-- TASK PROMPT --
Collect all lines below with the string "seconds".

::::

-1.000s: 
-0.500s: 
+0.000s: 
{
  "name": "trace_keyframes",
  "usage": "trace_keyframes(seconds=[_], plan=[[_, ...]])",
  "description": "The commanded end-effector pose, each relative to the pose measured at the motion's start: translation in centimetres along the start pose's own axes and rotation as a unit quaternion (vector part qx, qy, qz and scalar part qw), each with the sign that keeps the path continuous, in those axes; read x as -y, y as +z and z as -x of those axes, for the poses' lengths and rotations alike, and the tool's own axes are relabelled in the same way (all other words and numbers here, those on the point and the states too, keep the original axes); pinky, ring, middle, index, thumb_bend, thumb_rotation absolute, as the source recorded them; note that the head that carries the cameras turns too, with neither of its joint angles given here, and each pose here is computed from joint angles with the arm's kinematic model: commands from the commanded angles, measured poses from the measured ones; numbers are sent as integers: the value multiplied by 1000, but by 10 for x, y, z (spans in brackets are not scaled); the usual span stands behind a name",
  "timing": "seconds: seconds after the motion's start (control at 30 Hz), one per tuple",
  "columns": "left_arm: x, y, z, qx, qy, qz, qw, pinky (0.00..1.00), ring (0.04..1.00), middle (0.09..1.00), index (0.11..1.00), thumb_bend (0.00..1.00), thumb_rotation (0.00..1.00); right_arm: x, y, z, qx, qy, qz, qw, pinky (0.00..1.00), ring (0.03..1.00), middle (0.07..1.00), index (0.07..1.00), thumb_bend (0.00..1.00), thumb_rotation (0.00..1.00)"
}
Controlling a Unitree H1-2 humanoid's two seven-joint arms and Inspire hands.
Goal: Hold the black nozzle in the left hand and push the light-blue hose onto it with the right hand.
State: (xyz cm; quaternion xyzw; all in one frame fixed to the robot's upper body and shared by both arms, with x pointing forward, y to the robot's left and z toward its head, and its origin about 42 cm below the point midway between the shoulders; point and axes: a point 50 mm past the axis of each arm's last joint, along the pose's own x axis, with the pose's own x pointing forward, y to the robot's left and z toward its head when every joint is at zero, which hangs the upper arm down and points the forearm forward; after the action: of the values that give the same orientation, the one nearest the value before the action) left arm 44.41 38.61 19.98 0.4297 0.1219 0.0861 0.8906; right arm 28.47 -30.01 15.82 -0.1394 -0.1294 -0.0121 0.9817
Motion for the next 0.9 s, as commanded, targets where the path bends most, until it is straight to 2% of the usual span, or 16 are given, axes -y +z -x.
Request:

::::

-- WRITTEN SOLUTION --
  "usage": "trace_keyframes(seconds=[_], plan=[[_, ...]])",
  "timing": "seconds: seconds after the motion's start (control at 30 Hz), one per tuple",

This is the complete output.